FIG. 1 is a plan view showing an external configuration of a tip deflection movable catheter according to an embodiment of the present invention. 2 is a cross-sectional view taken along line II-II shown in FIG. FIG. 3 is a sectional view taken along line III-III shown in FIG. 4 is a cross-sectional view taken along line IV-IV shown in FIG. FIG. 5 is a sectional view taken along line VV shown in FIG. 6A is a schematic cross-sectional view showing the internal structure of the operation portion of the distal deflection movable catheter shown in FIG. 6B is a schematic cross-sectional view showing the internal structure of the operation portion of the distal deflection movable catheter shown in FIG. 1, and shows a state where the operation portion is operated in the first direction. 6C is a schematic cross-sectional view showing the internal structure of the operation portion of the distal deflection movable catheter shown in FIG. 1, and shows a state where the operation portion is operated in the second direction. FIG. 7 is a schematic sectional view of the guide pulley shown in FIGS. 6A to 6C. FIG. 8 is an exploded perspective view of the operation unit of the distal deflection movable catheter shown in FIG.
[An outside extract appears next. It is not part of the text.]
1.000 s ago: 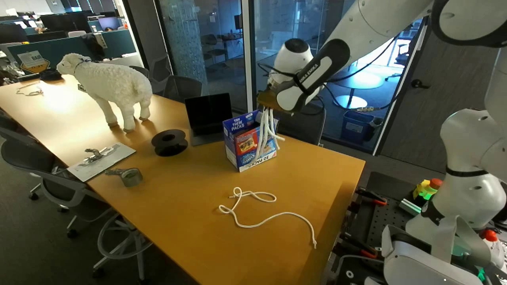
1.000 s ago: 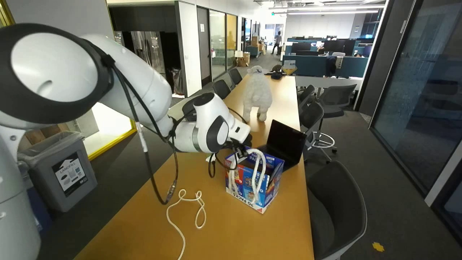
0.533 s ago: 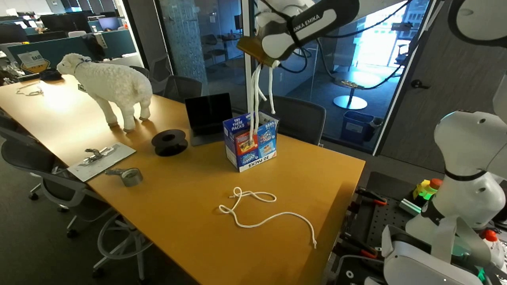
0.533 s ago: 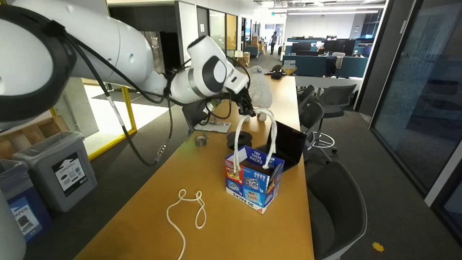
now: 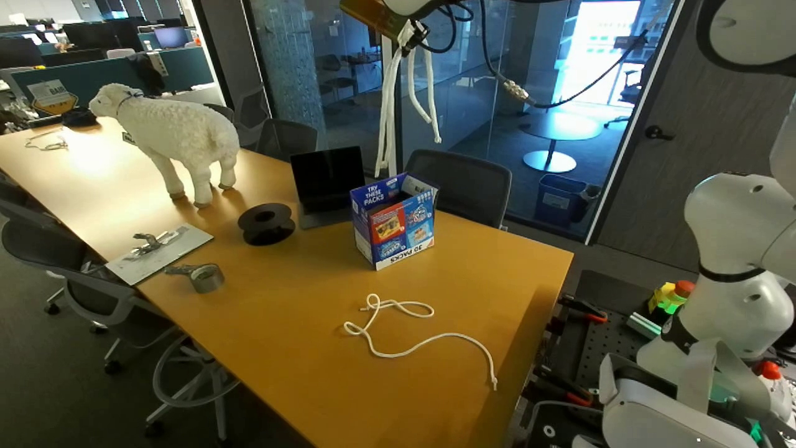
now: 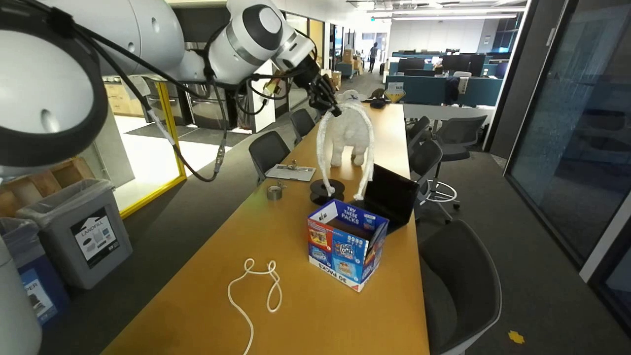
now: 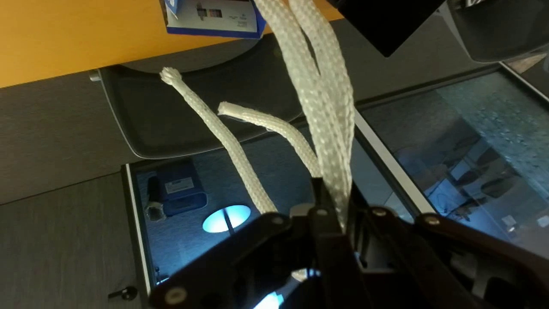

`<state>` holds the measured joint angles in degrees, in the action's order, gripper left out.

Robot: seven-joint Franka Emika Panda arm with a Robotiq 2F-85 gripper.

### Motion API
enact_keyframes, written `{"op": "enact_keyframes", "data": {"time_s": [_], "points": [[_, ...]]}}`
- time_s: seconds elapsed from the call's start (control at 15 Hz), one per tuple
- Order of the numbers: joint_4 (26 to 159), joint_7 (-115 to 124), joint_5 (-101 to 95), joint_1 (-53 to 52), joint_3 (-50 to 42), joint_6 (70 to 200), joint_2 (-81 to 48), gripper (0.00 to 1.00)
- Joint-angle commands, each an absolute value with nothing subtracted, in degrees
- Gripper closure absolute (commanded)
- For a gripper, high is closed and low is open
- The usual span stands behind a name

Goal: Place the two white ropes inside the blue box

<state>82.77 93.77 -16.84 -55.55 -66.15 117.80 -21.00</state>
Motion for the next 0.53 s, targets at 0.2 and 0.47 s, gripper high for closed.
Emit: {"op": "enact_keyframes", "data": {"time_s": [0.2,0.47], "points": [[81.1,101.6,-23.7,-40.5,-47.4,117.3,-21.0,0.97],[80.6,105.7,-27.7,-29.7,-34.3,118.2,-22.4,0.97]]}}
Hereinafter, the present invention will be described based on embodiments shown in the drawings.
The catheter sheath (tip deflectable movable catheter) as the tip deflection movable catheter of this embodiment is, for example, a sheath for guiding an electrode catheter for detecting an electrocardiogram when performing arrhythmia treatment or an ablation catheter for ablating myocardium. And other uses. Other applications include a sheath for guiding a catheter (stent delivery catheter) for introducing a stent into the bile duct.

  As shown in FIG. 1, the catheter sheath 1 of the present embodiment includes a sheath body 2 as a catheter tube, and an operation portion 3 and a grip portion 4 provided at the proximal end of the sheath body 2.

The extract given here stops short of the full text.